Hubert Chan <hubert@uhoreg.ca> writes:

> On Fri, 06 Oct 2006 12:24:30 +0200, Simon Josefsson <jas@extundo.com> said:
>
>> Hubert Chan <hubert@uhoreg.ca> writes:
>>>> * 3. All advertising materials mentioning features or use of this *
>>>> software must display the following acknowledgment:
>>> 
>>> This does not place any conditions on the distribution or
>>> modification of the work itself.  It only places conditions on
>>> auxiliary material.
>
>> No, the license demands that the clause 3 part of the license is
>> preserved together with the work itself:
>
>>  * 1. Redistributions of source code must retain the above copyright
>>  * notice, this list of conditions and the following disclaimer.
>
> The GFDL also requires a copyright notice that lists the cover
> texts.

Of course it does.  The cover texts _as_ _cover_ _texts_ are present
only when there actually is a cover.  Which is not the case in the
Texinfo source.  So the cover texts have to be specified in some
strictly recognizable location that will get read when the license
conditions are perused.  The license itself is unmodifiable.  The
remaining place is the the copyright notice.

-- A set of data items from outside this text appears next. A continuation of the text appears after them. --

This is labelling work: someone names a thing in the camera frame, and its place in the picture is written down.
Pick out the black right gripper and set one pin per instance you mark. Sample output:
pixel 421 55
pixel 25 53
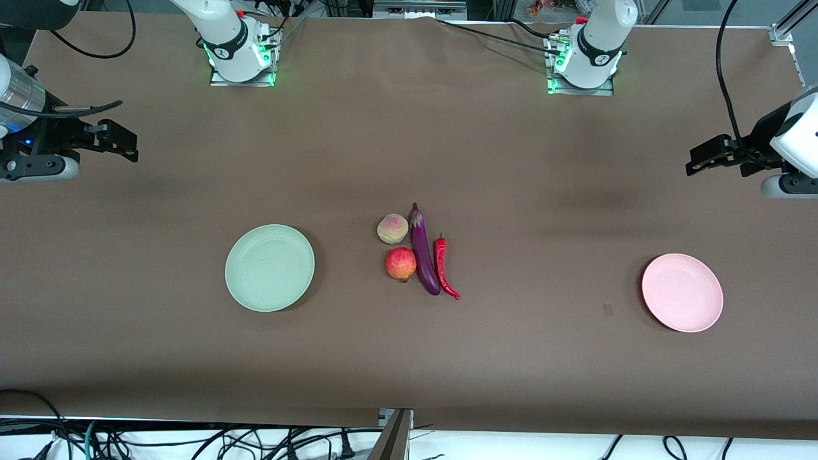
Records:
pixel 56 136

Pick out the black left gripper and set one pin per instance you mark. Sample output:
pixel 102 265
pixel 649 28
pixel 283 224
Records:
pixel 758 142

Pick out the peach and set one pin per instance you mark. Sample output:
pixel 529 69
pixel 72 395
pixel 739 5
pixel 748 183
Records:
pixel 392 229

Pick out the red chili pepper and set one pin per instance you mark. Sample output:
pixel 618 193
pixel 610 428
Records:
pixel 441 262

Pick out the long purple eggplant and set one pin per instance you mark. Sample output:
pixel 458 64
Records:
pixel 423 252

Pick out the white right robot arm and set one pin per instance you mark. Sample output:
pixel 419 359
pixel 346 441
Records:
pixel 223 32

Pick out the pink plate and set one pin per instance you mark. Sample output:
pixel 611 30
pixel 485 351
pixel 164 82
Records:
pixel 682 292

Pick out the pale green plate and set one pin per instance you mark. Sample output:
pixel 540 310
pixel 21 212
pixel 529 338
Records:
pixel 270 268

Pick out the orange background object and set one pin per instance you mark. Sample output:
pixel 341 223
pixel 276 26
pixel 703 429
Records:
pixel 540 7

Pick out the brown table cover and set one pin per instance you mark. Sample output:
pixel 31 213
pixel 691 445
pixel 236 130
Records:
pixel 409 128

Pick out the red pomegranate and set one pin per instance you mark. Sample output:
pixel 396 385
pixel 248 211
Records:
pixel 401 264

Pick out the grey metal device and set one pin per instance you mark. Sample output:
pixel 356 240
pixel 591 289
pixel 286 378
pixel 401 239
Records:
pixel 418 9

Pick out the black power plug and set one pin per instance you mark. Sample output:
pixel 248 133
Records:
pixel 346 447

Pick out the aluminium edge rail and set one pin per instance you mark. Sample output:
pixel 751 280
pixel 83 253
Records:
pixel 797 64

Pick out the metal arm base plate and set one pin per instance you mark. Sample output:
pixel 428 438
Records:
pixel 606 88
pixel 265 71

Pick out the aluminium frame corner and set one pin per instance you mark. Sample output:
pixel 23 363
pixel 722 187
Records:
pixel 781 33

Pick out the aluminium profile post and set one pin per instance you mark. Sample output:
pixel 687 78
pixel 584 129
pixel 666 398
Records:
pixel 393 441

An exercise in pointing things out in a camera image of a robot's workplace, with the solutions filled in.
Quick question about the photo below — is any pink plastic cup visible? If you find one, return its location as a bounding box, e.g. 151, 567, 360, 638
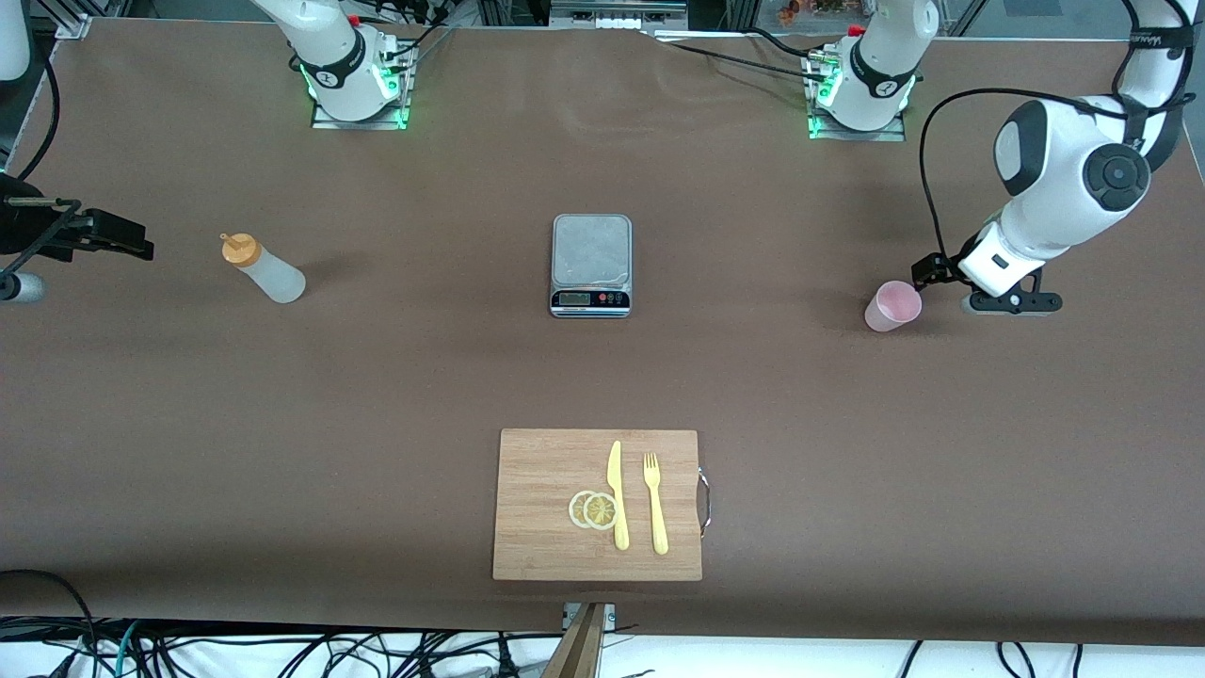
864, 280, 924, 333

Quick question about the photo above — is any translucent squeeze bottle orange cap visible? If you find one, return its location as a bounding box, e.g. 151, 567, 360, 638
219, 232, 307, 305

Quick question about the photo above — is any brown table cover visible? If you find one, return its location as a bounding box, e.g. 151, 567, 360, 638
0, 17, 1205, 649

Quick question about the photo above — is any silver digital kitchen scale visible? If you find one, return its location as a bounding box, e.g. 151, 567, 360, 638
550, 214, 633, 319

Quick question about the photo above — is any yellow plastic fork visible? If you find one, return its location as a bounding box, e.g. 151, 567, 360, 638
642, 452, 670, 556

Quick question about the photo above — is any yellow plastic knife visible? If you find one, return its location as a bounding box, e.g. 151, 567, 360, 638
606, 440, 631, 552

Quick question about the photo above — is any white power strip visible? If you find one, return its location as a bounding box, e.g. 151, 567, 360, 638
551, 0, 688, 31

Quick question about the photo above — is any wooden cutting board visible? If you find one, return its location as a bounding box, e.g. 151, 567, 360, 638
491, 428, 704, 582

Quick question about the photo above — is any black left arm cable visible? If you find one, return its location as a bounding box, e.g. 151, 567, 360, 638
918, 88, 1145, 274

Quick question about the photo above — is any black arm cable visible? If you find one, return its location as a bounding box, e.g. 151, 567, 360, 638
0, 58, 84, 282
918, 88, 1145, 274

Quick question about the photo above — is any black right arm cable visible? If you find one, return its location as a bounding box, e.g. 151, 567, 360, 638
0, 58, 84, 282

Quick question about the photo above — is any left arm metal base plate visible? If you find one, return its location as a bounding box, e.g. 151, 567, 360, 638
808, 52, 907, 142

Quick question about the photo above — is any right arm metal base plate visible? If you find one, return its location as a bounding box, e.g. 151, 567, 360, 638
311, 42, 411, 131

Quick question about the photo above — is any black cable on table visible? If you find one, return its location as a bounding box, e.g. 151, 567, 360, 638
650, 26, 829, 84

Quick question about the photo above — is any black looped floor cable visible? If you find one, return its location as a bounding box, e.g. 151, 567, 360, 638
0, 569, 95, 651

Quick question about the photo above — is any teal floor cable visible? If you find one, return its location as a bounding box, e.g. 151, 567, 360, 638
113, 621, 142, 678

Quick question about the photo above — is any wooden post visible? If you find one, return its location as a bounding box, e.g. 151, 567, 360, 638
541, 603, 608, 678

> Requiring the copyright notice is generally considered a necessary
> part of ensuring that the software remains free.
>
> [...]
>
>> I would count the book cover under auxiliary material -- the cover
>> is typically not part of the texinfo manual.
>
> Unless you routinely rip off the covers from your books, I would
> consider the cover to be part of the documentation, if it's in
> printed form.

But it usually isn't in printed form, and the whole point of
prescribing cover texts is to be able to ensure a certain form of the
opaque copy (print) from the transparent copy (Texinfo source).

There are no covers in the Texinfo source.

> My point, though, is that I believe that the differences between the
> restrictions in the OpenSSL license and the GFDL license are
> sufficient such that one cannot say that "If OpenSSL is allowed, the
> GFDL documentation should be allowed as well."

Straw man: "the GFDL documentation should be allowed as well" was not
the point of discussion.  It rather was "GFDL documentation with the
minimum front and back cover texts prescribed by the current GNU
maintainer guidelines and no other explicitly invariant material
should be allowed as well".

Even Stallman concedes that there are possible combinations of
invariant material that would render documentation essentially unfree.

> It does introduce an interesting point of comparison, but beyond
> that, it should not force us to decide on the GFDL in a specific
> manner.

Actually, on GFDLed documentation in a _general_ manner.